Saat itu mereka sedang berada di lobi utama gedung seminar.

"Ayo beri salam, Hiro. Mereka yang membantu Hiro lahir lho," pinta Shiho pada putranya.

"Yoroshiku," Takahiro memberi salam dengan sopan.

"Aduh-aduh bahkan gayanya mirip ayahnya," ujar Ran geli.

"Eh," Shiho mengangguk, "memang Hiro juga bukan anak yang rewel. Sangat tenang untuk ukuran seusianya," ucapnya seraya menepuk lunak kepala putranya.

Tak lama kemudian ada bubaran seminar, Takaaki, Shinichi, Uehara dan Yamato keluar menghampiri mereka.

"Otosan!" panggil Takahiro pada ayahnya.

"Hiro," Takaaki mengusap kepala putranya.

"Hooo jadi ini anaknya Komei!" Yamato melongokkan kepalanya menatap bocah itu.

"Yoroshiku," ucap Takahiro tenang, bahkan tidak terintimidasi oleh wajah seram Yamato.

"Melihatnya seperti melihat Morofushi-Kun versi kecil dulu," Uehara terkikik.

"Morofushi-San akan kembali ke Shikoku hari ini juga?" tanya Shinichi.

"Ah tidak, kami sudah menyewa hotel untuk menetap selama beberapa hari. Lagipula sedang masa liburan sekolah dan ini pertama kalinya Hiro ke Tokyo. Mungkin kami akan jalan-jalan sebentar," ujar Takaaki.

"Kau berencana mampir ke Nagano?" tanya Yamato.

"Eh, mau lihat kondisi rumah," sahut Takaaki.

"Memangnya selama di Tokyo, Hiro-Kun mau ke mana?
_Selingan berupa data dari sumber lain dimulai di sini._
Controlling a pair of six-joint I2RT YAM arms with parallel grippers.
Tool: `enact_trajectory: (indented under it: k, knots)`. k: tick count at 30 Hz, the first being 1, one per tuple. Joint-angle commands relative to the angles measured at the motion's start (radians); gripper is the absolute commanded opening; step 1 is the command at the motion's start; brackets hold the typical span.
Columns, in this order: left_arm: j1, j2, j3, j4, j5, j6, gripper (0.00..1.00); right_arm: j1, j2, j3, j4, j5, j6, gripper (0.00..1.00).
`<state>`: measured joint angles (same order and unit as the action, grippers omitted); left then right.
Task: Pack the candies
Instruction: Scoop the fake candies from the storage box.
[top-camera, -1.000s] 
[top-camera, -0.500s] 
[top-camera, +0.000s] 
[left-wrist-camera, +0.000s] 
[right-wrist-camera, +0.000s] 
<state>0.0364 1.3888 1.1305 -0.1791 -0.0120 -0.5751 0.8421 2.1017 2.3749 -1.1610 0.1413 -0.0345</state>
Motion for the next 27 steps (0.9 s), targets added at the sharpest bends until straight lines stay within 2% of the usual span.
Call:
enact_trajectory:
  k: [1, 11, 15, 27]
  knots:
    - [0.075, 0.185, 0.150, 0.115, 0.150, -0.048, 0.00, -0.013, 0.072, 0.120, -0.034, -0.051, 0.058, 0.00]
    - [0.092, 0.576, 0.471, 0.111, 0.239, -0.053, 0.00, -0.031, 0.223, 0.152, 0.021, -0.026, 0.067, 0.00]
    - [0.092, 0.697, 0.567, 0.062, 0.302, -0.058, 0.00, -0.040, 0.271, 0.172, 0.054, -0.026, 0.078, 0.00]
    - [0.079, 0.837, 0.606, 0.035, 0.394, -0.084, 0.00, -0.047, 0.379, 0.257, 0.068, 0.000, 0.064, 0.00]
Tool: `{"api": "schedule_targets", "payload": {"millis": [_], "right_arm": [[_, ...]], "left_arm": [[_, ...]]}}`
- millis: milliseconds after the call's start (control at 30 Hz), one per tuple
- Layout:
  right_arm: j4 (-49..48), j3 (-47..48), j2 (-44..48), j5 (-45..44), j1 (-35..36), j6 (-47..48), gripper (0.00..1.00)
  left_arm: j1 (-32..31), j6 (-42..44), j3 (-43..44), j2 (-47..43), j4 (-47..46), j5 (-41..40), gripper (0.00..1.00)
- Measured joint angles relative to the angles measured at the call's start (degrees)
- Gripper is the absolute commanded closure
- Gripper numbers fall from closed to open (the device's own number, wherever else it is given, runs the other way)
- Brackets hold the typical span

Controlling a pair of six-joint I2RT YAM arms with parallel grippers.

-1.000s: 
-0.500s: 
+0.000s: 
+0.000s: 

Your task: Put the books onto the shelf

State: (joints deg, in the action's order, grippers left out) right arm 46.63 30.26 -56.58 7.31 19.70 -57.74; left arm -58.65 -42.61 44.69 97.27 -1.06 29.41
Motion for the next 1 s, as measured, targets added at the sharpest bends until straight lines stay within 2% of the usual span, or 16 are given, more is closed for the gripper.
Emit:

Tropical Land?" tanya Sonoko pada bocah kecil itu.

"Uhm," Takahiro mengangguk, "Hiro juga mau melihat universitas tempat Otosan dulu kuliah."

"Haaah? Astaga... masih kecil mau lihatnya kampus..." Sonoko menepuk jidatnya sendiri.

"Hiro-Chan kalau sudah besar mau jadi apa?" tanya Uehara.

"Mau jadi polisi seperti Otosan, supaya bisa melindungi Okasan," sahut Takahiro polos namun tanpa keraguan.

Yamato nyengir, "dasar Komei kecil."

"Wah enaknya... Shiho-Chan benar-benar seperti ratu di rumah ya..." ledek Sonoko.

Shiho terkekeh, "eh... aku beruntung punya dua guardian angel di rumah..."

Guardian angel... ulang Shinichi dalam hati seraya tersenyum getir.

"Baiklah kalau begitu, aku dan Uehara permisi dulu. Masih banyak pekerjaan menunggu di Nagano. Kami tunggu kau mampir ke sana Komei," ujar Yamato seraya menepuk pundak sahabatnya.

"Eh, sampai nanti," Takaaki balas menepuk pundak sahabatnya.

Yamato dan Uehara pun keluar dari gedung seminar.

"Kami juga harus pergi dulu, belum check in," kata Shiho pamit.

"Besok ketemuan lagi ya!" Ran mengingatkan.

"Hai hai..." sahut Shiho seraya melambai.

Takaaki dan Shiho menyusul keluar gedung sambil menggandeng Takahiro di tengah-tengah mereka. Shinichi memandang punggung tiga sosok itu menjauh. Enam tahun telah berlalu dan ia masih belum terlalu ahli untuk menguasai pelajaran sebuah cinta untuk dilepaskan.